Le conseil Municipal, après en avoir délibéré, à l’unanimité des membres présents et représentés : - décide de mettre en œuvre le CET comme exposé précédemment ;
- fixe la date d'effet au 1er janvier 2024.
Les crédits nécessaires sont inscrits au budget de la collectivité.
Monsieur le maire est chargé de signer tous les documents relatifs à ce dossier.
8. Point supplémentaire : Décision modificative n° 5 du budget
Le Maire propose de délibérer au sujet de décision modificative n° 5 du budget.

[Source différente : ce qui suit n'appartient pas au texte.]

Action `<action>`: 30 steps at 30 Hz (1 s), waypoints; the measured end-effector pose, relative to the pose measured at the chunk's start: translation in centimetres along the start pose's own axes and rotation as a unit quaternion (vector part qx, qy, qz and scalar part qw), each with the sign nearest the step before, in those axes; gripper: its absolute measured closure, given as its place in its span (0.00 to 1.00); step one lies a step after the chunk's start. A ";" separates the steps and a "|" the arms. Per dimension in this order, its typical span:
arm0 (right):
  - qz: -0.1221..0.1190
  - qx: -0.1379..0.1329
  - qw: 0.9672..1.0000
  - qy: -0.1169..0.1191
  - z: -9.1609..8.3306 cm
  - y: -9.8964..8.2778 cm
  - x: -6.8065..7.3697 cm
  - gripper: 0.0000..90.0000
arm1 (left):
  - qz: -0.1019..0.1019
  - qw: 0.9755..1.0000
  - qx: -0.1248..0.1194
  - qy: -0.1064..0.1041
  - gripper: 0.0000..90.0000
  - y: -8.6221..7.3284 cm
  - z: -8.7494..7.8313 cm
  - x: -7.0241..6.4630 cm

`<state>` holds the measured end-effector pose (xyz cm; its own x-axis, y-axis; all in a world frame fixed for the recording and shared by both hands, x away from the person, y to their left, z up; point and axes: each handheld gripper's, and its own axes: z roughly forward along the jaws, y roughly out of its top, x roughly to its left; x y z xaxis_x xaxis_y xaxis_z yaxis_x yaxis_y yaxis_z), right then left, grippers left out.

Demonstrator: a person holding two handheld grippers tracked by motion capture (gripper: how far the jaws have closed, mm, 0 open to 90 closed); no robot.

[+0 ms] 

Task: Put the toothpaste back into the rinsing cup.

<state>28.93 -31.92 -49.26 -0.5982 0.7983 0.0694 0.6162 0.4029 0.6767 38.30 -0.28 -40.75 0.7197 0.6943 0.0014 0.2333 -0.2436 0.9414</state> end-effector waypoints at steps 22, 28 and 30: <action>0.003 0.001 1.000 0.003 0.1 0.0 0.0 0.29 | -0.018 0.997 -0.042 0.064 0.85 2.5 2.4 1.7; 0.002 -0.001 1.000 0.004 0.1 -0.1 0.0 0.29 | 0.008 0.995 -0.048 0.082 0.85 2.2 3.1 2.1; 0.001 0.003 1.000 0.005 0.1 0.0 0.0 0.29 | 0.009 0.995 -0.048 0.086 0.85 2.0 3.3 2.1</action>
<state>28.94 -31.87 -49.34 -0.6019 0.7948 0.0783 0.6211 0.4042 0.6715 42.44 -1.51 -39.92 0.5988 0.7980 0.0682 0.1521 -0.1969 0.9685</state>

Le conseil municipal, après en avoir délibéré, à l’unanimité des membres présents et représentés, décide d'adopter la décision modificative n° 5 du budget 2023 en section de fonctionnement telle que mentionnée ci- dessous.

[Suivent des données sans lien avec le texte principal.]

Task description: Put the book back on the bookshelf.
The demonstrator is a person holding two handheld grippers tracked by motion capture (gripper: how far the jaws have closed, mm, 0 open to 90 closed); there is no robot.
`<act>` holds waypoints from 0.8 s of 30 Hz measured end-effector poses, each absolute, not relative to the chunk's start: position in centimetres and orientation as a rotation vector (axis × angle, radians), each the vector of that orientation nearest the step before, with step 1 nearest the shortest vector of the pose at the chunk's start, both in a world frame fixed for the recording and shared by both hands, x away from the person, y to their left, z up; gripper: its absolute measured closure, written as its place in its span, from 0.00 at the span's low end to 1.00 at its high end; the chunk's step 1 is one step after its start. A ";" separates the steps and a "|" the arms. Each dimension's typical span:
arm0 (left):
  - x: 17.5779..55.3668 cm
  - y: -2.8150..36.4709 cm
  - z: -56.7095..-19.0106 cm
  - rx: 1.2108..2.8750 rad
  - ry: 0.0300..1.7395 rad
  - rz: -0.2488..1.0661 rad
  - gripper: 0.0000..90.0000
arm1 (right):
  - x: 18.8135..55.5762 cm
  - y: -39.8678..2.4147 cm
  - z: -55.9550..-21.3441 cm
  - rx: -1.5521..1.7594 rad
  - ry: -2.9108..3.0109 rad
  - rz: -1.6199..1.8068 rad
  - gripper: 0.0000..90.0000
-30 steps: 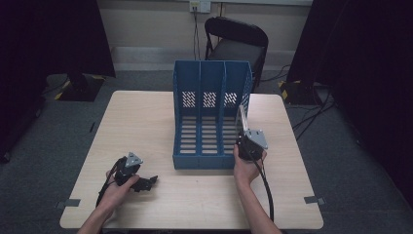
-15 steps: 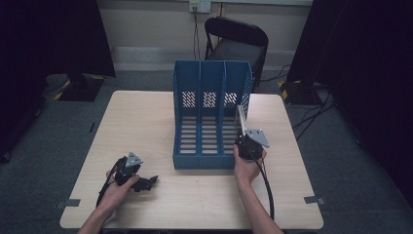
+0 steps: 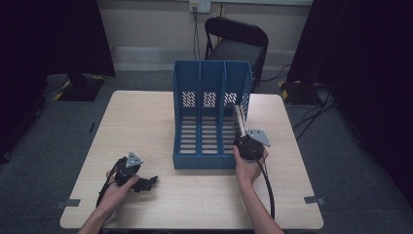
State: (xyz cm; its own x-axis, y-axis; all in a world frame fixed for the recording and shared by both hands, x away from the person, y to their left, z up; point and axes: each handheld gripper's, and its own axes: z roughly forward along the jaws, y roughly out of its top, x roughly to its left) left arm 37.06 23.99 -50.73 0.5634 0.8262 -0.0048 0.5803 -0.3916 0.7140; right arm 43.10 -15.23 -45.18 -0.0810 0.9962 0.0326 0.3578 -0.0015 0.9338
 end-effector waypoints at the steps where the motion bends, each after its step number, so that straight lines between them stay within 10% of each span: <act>1: 37.0 24.0 -50.7 2.115 1.121 0.467 0.00 | 43.1 -15.3 -45.1 1.444 1.534 1.093 0.59; 24: 37.0 24.0 -50.7 2.115 1.119 0.463 0.00 | 42.4 -16.2 -44.0 1.399 1.634 1.201 0.39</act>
State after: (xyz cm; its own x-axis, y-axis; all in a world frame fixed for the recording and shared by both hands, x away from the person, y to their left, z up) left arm 37.01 23.96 -50.75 0.5649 0.8251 -0.0068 0.5791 -0.3905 0.7156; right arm 42.43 -16.23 -44.00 -0.2053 0.9757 0.0768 0.3641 0.0033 0.9314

Dépenses de fonctionnement
Imputation Montant
Chapitre 11 - 10 000,00 €
Chapitre 12 + 10 000,00 €
Total général 0 €
9. Point supplémentaire : Demandes de subventions pour l'aménagement de la rue Sainte-Cécile
Le Maire présente le projet de travaux d’aménagement de la rue Sainte-Cécile, dont le montant total est estimé à ce jour à 940 188,02 € HT.
Le conseil municipal, après en avoir délibéré, à la majorité des membres présents et représentés décide : - décide d’approuver le projet et son plan de financement prévisionnel ;
- autorise le maire à solliciter une subvention auprès de l’Etat (DETR et DSIL), du conseil régional et du conseil départemental ;
- décide de prendre à sa charge l’autofinancement imposé par les cofinanceurs ; - s’engage à couvrir les dépenses qui ne seraient pas prises en compte par les cofinanceurs ; - donne pouvoir à Monsieur le Maire pour signer tous les documents relatifs à ce dossier.
10.Questions et informations diverses
Un point est réalisé sur la vente par adjudication forcée du local commercial sis 71 rue du Général Leclerc à MIRECOURT.